PROBLEM: The answer should be a faithful retyping of the records that follow, pictures excluded.

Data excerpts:

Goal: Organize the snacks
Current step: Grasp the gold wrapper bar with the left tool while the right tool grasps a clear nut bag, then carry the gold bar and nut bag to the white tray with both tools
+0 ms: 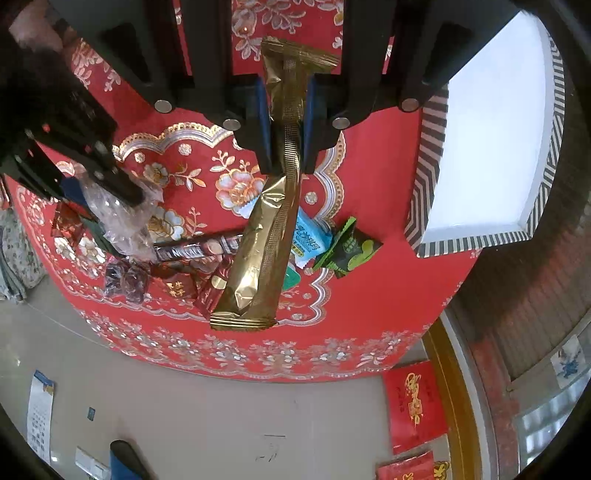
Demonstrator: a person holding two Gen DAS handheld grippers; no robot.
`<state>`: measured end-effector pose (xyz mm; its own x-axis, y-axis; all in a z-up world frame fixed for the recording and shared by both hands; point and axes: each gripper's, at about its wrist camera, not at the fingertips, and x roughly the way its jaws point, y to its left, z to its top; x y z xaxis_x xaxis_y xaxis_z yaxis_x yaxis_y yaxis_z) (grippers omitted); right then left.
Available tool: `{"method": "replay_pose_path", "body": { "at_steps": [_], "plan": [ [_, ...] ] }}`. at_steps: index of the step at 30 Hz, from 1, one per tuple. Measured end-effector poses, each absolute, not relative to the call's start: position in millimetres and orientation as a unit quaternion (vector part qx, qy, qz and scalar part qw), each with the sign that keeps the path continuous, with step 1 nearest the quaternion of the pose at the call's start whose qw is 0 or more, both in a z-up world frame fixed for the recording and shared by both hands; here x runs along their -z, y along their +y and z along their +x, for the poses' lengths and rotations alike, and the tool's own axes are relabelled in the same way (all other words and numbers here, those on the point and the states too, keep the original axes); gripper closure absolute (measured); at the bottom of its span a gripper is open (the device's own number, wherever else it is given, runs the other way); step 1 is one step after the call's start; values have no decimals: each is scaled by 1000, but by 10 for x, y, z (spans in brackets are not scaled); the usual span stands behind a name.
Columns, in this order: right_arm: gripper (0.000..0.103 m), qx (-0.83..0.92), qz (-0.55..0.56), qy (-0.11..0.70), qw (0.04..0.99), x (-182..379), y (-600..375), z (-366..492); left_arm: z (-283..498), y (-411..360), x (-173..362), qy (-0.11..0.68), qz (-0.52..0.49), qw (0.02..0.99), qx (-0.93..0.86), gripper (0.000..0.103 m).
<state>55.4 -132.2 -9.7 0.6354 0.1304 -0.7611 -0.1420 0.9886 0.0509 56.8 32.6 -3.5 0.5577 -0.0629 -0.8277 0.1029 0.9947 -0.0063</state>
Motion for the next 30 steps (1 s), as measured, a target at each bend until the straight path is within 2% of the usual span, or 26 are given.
{"method": "replay_pose_path", "body": {
  "at_steps": [12,30],
  "plan": [
    [65,-97,-21,357,929,-245,-1132,65,381,377,-86,456,18,889,40,88],
    [65,-142,-36,329,933,-473,-632,-79,138,841,-350,435,6,900,3,88]
  ]
}}
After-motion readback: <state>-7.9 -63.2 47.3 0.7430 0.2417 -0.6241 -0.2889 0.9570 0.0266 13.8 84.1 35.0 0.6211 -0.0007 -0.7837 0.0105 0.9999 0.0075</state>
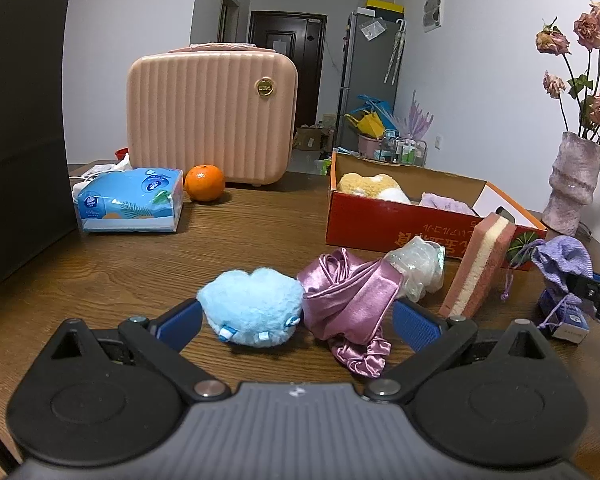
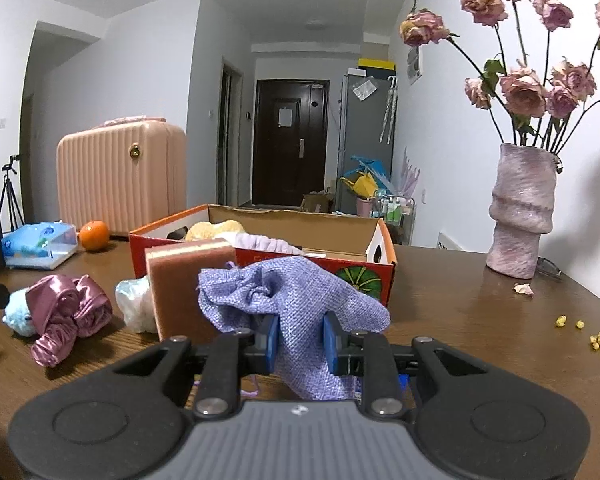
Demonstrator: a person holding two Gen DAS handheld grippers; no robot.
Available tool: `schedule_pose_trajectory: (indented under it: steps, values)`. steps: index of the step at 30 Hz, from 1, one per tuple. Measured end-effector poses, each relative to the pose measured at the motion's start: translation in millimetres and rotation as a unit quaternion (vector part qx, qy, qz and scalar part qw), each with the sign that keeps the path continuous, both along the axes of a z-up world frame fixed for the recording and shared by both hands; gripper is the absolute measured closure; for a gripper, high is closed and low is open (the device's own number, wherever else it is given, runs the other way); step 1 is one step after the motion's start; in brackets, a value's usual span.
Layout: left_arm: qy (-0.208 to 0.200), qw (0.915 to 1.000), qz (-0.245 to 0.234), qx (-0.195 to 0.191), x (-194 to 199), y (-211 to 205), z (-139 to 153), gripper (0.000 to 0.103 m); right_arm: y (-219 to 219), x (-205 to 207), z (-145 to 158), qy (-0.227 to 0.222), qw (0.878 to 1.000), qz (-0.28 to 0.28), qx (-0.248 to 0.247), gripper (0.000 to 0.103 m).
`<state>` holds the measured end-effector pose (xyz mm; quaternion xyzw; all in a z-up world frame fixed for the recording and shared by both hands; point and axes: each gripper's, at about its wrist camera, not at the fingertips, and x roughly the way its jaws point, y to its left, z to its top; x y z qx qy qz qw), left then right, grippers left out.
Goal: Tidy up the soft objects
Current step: 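Lift the purple pouch with the right tool while the left tool grasps the light blue plush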
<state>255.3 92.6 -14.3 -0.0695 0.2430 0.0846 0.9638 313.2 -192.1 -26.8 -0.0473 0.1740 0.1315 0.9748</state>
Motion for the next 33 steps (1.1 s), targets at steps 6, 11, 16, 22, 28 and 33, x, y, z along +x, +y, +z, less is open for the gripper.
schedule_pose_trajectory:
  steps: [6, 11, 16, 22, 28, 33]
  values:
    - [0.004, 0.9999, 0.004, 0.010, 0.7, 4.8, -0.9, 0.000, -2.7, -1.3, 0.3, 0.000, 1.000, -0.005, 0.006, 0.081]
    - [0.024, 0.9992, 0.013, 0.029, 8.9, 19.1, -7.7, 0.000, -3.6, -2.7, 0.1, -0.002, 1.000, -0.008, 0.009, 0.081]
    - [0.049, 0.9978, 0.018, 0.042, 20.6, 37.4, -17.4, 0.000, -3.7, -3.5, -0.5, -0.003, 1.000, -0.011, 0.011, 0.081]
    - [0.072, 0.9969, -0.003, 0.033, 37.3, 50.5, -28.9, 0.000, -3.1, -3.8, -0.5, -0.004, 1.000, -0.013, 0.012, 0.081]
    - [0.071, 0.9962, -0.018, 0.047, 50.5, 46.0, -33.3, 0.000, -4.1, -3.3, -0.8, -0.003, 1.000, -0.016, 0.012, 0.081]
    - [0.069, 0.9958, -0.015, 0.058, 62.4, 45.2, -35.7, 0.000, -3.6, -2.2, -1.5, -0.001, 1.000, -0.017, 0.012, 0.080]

ANSWER TO THE EXERCISE:
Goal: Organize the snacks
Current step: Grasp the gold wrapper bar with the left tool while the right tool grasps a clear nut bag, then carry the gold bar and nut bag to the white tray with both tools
+0 ms: 
Demonstrator: a person holding two Gen DAS handheld grippers; no robot.
`<state>`: measured end-effector pose (xyz mm; its own x-axis, y-axis; all in a z-up world frame fixed for the recording and shared by both hands; point and axes: each gripper's, at about its wrist camera, not at the fingertips, and x roughly the way its jaws point, y to its left, z to its top; x y z xaxis_x xaxis_y xaxis_z yaxis_x yaxis_y yaxis_z) (grippers omitted); right then left.
Available tool: `{"method": "replay_pose_path", "body": { "at_steps": [_], "plan": [ [_, ...] ] }}`. at_steps: index of the step at 30 Hz, from 1, one per tuple. Measured end-effector poses, each absolute, not relative to the call's start: position in millimetres and orientation as a unit quaternion (vector part qx, qy, qz and scalar part qw), each with the sign that keeps the path continuous, with step 1 nearest the quaternion of the pose at the call's start whose qw is 0 or more, both in a z-up world frame fixed for the recording and shared by both hands; here x runs along their -z, y along their +y and z along their +x, for the poses' lengths and rotations alike, and the tool's own axes are relabelled in the same way (all other words and numbers here, those on the point and the states too, keep the original axes); gripper closure absolute (measured); at the bottom of its span a gripper is open (the device's own number, wherever else it is given, runs the other way); step 1 is one step after the call's start; values have no decimals: each is scaled by 1000, but by 10 for x, y, z (spans in brackets are not scaled); the usual span stands behind a name.
Columns, in this order: right_arm: gripper (0.000..0.103 m), qx (-0.83..0.92), qz (-0.55..0.56), qy (-0.11..0.70), qw (0.04..0.99), x (-182..379), y (-600..375), z (-366..492); left_arm: z (-283..498), y (-411..360), x (-173..362), qy (-0.11..0.68), qz (-0.52..0.49), qw (0.02..0.99), qx (-0.93..0.86), gripper (0.000..0.103 m).
<state>55.4 -132.2 -9.7 0.6354 0.1304 -0.7611 -0.1420 0.9886 0.0509 56.8 32.6 -3.5 0.5577 -0.0629 -0.8277 0.1029 0.9947 -0.0063</state>
Motion for the next 30 steps (1 s), as measured, a target at each bend until the straight path is within 2% of the usual span, or 26 are given.
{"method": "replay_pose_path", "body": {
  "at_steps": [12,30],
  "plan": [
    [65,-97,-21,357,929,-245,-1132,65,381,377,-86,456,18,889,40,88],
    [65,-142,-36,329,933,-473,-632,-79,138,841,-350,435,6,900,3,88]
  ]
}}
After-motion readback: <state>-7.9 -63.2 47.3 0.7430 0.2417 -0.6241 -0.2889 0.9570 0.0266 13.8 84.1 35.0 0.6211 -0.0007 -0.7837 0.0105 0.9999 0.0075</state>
Demonstrator: a person holding two Gen DAS handheld grippers; no robot.
Available tool: `schedule_pose_trajectory: (indented under it: steps, values)`. steps: index of the step at 30 Hz, from 1, one per tuple. Measured end-effector poses, each relative to the pose measured at the motion's start: translation in millimetres and rotation as a unit quaternion (vector part qx, qy, qz and scalar part qw), each with the sign that keeps the path continuous, both along the axes of a z-up world frame fixed for the recording and shared by both hands; gripper is the absolute measured closure; for a gripper, high is closed and low is open (the device's own number, wherever else it is given, runs the other way); step 1 is one step after the motion's start; in brackets, a value's usual span.
Layout: left_arm: qy (-0.208 to 0.200), qw (0.915 to 1.000), qz (-0.245 to 0.234), qx (-0.195 to 0.191), x (-194 to 199), y (-211 to 205), z (-139 to 153), gripper (0.000 to 0.103 m); right_arm: y (-219 to 219), x (-205 to 207), z (-145 to 158), qy (-0.227 to 0.222), qw (0.878 to 1.000), qz (-0.28 to 0.28), qx (-0.248 to 0.247), gripper (0.000 to 0.103 m).
`<state>` holds the measured end-effector pose (xyz mm; quaternion xyzw; all in a z-up world frame fixed for the recording and shared by both hands; point and axes: each gripper's, at about its wrist camera, not at the fingertips, and x roughly the way its jaws point, y to its left, z to its top; x y z qx qy qz qw), left then right, grippers left out.
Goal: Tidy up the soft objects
Current step: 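Lift the purple pouch with the right tool while the left tool grasps the light blue plush
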<state>255.3 92.6 -14.3 -0.0695 0.2430 0.0846 0.9638 313.2 -192.1 -26.8 -0.0473 0.1740 0.1315 0.9748</state>
Motion for the next 33 steps (1.1 s), targets at steps 6, 11, 16, 22, 28 and 33, x, y, z along +x, +y, +z, less is open for the gripper.
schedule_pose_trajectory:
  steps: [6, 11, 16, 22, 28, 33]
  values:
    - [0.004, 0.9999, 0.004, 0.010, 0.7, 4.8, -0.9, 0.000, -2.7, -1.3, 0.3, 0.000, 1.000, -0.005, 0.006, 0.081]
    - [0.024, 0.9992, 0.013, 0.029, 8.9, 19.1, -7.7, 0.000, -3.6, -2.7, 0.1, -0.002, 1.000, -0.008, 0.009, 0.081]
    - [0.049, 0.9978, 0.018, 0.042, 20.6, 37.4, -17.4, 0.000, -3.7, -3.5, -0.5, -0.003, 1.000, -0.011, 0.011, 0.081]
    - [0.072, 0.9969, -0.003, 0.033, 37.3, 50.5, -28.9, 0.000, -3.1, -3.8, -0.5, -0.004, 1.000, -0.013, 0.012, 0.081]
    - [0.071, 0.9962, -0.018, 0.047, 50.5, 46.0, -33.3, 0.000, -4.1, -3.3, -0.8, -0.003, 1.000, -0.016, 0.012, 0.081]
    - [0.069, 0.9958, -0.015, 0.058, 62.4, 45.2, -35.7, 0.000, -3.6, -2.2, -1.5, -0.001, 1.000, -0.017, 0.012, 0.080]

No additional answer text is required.